→ **ACTIVITY**
Please copy each line below that contains the string "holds".

→ **EXERCISE MATERIALS**
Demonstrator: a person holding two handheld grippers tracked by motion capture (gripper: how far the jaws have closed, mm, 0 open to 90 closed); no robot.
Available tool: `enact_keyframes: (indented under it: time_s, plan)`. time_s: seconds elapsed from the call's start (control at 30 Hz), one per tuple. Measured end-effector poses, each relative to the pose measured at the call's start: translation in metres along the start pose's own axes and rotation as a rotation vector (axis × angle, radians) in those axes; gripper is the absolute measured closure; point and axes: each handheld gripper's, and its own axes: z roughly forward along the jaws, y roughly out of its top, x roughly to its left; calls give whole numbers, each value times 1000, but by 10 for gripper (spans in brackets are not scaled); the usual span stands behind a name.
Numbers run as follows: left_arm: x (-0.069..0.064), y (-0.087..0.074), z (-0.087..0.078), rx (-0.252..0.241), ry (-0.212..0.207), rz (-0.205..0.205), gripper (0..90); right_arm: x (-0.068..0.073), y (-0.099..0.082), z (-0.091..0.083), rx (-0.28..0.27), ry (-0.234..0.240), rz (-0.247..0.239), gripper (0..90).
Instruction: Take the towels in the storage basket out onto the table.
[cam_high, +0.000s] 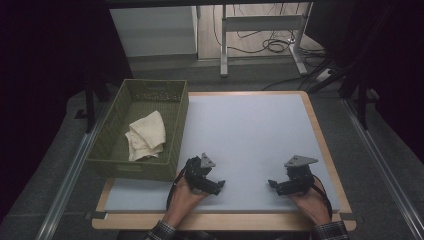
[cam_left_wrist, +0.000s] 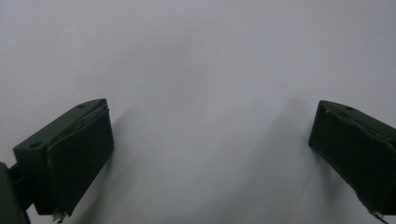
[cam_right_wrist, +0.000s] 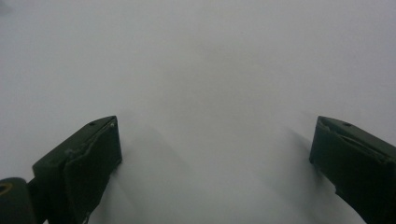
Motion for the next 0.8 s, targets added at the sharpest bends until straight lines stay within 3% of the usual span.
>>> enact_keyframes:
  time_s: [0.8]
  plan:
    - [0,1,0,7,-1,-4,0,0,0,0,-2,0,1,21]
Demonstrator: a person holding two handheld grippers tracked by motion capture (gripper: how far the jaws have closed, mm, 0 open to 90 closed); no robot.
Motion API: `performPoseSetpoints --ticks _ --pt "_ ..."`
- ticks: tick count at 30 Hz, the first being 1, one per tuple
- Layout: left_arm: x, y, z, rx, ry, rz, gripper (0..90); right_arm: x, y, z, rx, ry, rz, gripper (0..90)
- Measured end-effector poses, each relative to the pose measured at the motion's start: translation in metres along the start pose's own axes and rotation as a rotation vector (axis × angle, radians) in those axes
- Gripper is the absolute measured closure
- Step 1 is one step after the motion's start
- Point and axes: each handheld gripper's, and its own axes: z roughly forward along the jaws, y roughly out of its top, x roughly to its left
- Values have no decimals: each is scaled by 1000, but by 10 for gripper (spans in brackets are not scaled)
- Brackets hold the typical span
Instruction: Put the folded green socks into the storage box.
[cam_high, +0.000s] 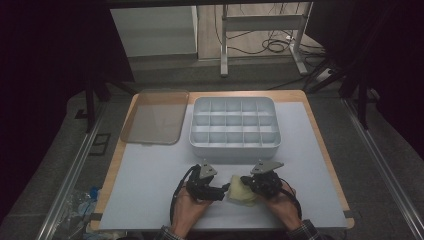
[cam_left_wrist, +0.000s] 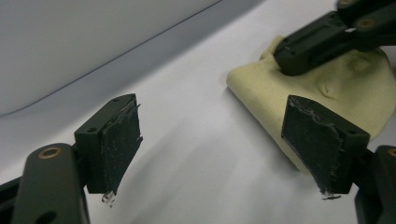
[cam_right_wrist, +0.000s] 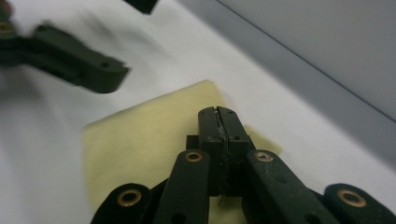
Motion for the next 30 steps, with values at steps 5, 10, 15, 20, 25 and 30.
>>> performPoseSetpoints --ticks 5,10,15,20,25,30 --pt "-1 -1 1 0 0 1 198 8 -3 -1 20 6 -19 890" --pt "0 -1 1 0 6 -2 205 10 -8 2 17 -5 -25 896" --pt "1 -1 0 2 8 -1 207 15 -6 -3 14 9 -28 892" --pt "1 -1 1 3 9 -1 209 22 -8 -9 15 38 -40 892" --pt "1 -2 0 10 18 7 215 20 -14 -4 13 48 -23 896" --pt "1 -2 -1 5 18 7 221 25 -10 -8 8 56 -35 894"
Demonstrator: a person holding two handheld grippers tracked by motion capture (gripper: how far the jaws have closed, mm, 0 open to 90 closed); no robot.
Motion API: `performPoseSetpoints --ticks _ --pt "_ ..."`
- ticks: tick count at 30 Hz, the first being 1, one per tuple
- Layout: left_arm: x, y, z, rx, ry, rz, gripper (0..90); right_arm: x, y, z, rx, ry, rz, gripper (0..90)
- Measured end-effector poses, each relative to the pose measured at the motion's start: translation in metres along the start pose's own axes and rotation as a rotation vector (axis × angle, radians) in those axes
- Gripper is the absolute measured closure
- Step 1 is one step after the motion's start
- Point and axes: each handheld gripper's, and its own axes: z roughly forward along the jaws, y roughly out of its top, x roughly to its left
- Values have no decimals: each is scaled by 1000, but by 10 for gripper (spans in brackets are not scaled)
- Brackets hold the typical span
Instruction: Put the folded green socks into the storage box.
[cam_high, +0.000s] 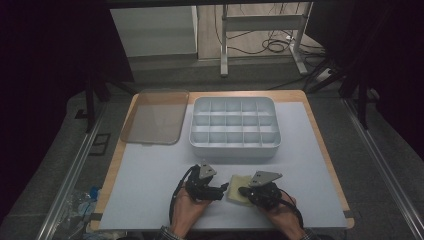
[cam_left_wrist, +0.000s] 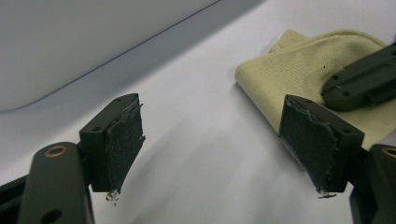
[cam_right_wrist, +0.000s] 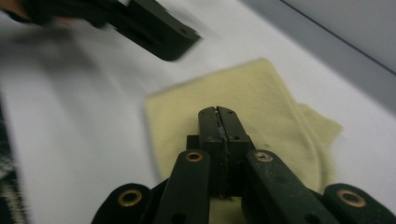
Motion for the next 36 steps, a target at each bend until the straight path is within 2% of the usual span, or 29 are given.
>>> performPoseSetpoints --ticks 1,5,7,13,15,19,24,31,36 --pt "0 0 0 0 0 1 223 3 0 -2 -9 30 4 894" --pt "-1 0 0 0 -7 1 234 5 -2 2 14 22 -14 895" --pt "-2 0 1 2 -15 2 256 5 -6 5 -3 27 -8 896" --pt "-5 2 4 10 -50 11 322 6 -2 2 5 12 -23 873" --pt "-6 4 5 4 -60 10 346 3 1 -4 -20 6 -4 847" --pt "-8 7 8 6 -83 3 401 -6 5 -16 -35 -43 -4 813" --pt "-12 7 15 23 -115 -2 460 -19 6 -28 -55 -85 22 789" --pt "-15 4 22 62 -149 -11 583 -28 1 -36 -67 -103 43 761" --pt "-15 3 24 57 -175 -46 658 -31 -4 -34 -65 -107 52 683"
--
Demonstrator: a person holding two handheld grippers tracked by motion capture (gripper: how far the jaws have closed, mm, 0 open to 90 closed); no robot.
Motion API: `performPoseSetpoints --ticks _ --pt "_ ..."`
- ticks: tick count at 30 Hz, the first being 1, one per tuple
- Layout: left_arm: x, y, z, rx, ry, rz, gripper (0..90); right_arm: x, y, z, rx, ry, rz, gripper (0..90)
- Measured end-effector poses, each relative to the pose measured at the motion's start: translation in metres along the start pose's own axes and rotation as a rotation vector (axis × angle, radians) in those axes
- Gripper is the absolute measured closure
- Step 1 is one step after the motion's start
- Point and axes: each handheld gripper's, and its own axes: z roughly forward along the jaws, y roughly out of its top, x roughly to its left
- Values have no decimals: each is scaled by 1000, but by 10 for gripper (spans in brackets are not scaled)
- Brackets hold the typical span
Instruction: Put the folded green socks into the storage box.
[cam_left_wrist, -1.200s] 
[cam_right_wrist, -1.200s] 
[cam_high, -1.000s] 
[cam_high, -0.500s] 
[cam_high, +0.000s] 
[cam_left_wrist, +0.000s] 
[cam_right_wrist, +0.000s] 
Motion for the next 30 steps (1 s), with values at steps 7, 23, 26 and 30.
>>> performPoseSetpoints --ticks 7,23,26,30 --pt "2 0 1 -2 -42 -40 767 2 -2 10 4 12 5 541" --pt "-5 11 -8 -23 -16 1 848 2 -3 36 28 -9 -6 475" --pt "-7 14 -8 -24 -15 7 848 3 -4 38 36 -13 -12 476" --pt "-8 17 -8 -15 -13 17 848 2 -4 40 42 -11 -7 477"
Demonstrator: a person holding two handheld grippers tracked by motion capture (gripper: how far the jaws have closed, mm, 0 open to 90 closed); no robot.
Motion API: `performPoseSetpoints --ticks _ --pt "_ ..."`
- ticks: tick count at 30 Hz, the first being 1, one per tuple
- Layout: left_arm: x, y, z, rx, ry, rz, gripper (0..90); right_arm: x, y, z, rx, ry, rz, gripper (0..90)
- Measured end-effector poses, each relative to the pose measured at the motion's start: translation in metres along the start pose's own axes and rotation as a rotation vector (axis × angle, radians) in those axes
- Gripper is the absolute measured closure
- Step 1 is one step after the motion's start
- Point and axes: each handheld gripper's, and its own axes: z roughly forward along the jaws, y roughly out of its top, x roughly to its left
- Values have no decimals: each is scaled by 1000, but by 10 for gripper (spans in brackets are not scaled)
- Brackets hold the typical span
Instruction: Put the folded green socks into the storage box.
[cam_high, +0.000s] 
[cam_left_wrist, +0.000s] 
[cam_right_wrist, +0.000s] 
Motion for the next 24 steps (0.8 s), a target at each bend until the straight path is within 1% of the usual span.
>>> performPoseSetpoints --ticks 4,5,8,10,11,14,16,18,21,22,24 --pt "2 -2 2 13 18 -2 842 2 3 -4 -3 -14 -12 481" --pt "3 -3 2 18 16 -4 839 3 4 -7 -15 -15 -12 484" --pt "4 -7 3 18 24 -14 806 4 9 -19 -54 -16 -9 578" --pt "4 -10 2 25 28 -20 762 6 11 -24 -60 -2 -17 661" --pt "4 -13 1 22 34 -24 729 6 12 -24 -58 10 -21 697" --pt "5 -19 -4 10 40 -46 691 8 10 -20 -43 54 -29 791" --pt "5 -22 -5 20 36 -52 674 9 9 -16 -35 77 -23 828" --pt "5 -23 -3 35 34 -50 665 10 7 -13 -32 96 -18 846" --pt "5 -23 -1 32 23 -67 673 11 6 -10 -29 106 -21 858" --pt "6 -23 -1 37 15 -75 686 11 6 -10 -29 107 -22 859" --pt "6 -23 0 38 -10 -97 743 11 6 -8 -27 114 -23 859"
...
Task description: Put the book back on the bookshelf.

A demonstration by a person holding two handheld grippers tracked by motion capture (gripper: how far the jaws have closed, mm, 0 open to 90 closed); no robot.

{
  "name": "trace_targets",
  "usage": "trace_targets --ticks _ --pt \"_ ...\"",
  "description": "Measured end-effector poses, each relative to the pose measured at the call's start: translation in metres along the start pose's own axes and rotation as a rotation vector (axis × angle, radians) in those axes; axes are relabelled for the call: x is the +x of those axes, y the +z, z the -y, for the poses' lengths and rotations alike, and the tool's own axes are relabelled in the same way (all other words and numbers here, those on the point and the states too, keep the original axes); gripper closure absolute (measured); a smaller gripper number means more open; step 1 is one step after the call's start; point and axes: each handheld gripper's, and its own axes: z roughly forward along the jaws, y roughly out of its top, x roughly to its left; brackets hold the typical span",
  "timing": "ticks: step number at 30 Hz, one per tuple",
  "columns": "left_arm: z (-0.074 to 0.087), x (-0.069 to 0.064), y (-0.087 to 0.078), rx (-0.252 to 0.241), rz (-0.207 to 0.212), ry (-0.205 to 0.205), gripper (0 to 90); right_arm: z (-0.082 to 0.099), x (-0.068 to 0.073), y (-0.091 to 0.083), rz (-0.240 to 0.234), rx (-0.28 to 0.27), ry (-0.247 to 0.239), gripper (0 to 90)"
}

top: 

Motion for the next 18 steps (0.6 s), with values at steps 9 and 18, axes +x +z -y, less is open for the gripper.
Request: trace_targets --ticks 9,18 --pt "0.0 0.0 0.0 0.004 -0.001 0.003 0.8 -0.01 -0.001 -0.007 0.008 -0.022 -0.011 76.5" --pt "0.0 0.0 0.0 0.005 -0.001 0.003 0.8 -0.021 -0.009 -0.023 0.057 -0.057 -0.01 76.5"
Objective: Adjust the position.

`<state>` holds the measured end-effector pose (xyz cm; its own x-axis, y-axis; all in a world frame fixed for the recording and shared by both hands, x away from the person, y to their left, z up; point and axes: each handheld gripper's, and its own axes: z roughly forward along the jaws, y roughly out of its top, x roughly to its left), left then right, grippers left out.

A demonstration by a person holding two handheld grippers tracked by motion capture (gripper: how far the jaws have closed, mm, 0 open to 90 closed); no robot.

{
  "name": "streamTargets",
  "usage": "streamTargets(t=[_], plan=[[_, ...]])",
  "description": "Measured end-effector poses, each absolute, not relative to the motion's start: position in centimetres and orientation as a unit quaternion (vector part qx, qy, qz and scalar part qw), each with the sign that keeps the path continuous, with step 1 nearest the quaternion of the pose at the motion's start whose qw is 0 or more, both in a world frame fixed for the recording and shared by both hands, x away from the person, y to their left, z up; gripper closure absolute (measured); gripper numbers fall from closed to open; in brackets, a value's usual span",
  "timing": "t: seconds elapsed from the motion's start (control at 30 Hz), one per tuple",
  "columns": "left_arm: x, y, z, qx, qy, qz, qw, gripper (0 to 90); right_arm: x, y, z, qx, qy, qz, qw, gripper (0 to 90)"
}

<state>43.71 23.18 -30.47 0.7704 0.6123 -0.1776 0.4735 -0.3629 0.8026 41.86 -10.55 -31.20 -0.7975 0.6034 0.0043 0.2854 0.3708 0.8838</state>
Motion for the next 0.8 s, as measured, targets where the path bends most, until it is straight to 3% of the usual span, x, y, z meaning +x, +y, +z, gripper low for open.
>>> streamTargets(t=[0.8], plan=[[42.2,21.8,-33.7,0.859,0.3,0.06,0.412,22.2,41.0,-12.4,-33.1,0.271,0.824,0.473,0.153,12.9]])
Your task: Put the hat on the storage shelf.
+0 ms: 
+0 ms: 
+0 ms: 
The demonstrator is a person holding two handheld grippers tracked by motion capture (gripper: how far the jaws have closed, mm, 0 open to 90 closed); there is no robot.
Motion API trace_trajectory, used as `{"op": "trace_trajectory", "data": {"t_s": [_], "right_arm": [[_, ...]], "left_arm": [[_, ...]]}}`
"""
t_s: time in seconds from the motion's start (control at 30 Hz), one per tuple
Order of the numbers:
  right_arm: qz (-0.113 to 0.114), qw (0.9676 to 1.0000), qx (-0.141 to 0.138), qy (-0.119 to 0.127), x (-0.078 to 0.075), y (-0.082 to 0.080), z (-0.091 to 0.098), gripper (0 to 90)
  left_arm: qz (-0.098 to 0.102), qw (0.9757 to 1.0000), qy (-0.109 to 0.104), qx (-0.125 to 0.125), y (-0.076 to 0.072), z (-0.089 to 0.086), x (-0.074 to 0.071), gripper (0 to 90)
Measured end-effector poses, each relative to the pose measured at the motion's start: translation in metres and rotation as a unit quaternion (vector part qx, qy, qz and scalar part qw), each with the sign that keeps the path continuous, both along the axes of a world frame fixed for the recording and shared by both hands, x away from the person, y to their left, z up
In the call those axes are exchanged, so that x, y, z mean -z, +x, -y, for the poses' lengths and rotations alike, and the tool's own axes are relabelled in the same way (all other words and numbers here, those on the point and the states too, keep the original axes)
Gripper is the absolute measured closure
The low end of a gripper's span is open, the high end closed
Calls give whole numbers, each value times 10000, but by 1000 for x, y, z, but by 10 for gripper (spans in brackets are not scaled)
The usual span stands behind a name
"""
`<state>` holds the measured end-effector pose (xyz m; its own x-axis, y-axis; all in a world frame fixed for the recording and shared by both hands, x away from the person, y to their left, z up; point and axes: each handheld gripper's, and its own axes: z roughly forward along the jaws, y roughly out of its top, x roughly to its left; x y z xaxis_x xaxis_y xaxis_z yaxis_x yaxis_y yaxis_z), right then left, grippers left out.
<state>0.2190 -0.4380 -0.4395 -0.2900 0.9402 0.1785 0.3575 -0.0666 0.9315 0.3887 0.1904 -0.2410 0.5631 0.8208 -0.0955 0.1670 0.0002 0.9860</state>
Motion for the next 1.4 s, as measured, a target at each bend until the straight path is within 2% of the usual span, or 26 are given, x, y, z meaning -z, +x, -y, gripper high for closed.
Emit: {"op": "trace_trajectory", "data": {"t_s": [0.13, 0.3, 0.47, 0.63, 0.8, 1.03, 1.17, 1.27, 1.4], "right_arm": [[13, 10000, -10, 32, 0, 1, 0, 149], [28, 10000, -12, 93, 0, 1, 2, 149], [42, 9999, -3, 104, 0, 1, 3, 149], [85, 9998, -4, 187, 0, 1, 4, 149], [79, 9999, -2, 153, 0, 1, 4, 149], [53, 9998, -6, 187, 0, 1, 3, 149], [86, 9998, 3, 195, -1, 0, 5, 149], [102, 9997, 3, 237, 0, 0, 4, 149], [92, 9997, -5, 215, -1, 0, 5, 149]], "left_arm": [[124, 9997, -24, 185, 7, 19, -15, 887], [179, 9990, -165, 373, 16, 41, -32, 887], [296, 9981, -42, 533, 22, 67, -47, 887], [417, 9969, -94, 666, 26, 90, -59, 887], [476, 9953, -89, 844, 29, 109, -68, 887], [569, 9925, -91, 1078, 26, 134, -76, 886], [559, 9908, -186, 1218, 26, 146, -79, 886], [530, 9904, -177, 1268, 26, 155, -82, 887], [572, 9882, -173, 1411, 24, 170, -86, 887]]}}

→ **REPLY**
`<state>` holds the measured end-effector pose (xyz cm; its own x-axis, y-axis; all in a world frame fixed for the recording and shared by both hands, x away from the person, y to their left, z up; point and axes: each handheld gripper's, and its own axes: z roughly forward along the jaws, y roughly out of its top, x roughly to its left), left then right, grippers left out.
`<state>` holds the measured end-effector pose (xyz m; its own x-axis, y-axis; all in a world frame fixed for the recording and shared by both hands, x away from the person, y to their left, z up; point and axes: each handheld gripper's, and its own axes: z roughly forward along the jaws, y roughly out of its top, x roughly to its left; x y z xaxis_x xaxis_y xaxis_z yaxis_x yaxis_y yaxis_z), right then left, grippers left out.

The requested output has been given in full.